• _EXERCISE OBJECTIVE_: Search the data for the string "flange" and copy each line where it turns up.

• _EXERCISE MATERIAL_:
- Opening Delimiter -
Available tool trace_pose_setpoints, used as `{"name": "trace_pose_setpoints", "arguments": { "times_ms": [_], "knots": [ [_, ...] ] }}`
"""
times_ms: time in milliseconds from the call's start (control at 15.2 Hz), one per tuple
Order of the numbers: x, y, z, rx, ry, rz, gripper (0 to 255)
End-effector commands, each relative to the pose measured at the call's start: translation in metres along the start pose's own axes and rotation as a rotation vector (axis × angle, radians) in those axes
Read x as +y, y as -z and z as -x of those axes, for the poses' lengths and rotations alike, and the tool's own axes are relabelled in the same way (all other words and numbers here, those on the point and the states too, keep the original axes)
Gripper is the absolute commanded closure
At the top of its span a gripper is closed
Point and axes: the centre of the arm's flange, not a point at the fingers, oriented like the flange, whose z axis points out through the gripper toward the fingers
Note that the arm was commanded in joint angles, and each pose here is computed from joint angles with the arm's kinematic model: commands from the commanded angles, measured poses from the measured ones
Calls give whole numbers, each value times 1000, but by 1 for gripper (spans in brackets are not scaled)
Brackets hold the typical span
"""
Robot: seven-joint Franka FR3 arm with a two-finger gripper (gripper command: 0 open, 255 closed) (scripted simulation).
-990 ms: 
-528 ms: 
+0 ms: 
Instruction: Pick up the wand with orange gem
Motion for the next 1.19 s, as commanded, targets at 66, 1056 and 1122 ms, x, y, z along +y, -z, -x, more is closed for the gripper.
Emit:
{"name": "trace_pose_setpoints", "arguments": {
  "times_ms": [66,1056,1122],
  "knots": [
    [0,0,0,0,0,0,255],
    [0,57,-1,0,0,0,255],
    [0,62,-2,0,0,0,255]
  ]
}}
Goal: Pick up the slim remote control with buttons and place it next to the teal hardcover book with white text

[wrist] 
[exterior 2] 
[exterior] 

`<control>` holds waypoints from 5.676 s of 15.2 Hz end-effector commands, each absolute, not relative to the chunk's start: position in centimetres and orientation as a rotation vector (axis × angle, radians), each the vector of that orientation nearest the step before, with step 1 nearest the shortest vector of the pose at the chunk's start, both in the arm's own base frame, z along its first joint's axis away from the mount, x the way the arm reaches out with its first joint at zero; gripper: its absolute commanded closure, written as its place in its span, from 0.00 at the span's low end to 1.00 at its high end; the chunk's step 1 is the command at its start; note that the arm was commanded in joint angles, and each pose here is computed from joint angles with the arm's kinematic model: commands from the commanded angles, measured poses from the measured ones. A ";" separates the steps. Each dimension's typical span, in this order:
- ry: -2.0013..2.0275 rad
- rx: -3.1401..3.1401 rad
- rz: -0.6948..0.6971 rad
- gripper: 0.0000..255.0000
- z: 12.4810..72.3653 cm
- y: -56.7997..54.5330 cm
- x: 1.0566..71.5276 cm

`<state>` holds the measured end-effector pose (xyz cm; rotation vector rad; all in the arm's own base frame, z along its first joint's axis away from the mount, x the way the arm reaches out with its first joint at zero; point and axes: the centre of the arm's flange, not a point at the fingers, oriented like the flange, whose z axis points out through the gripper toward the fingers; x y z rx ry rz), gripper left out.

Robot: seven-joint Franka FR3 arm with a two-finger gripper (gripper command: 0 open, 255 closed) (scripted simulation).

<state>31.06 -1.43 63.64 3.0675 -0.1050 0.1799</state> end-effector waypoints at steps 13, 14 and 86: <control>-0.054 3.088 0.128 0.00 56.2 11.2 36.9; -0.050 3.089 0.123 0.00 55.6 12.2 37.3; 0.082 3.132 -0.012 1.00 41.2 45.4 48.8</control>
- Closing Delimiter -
• _TASK RESULT_:
Point and axes: the centre of the arm's flange, not a point at the fingers, oriented like the flange, whose z axis points out through the gripper toward the fingers
`<state>` holds the measured end-effector pose (xyz cm; rotation vector rad; all in the arm's own base frame, z along its first joint's axis away from the mount, x the way the arm reaches out with its first joint at zero; point and axes: the centre of the arm's flange, not a point at the fingers, oriented like the flange, whose z axis points out through the gripper toward the fingers; x y z rx ry rz), gripper left out.

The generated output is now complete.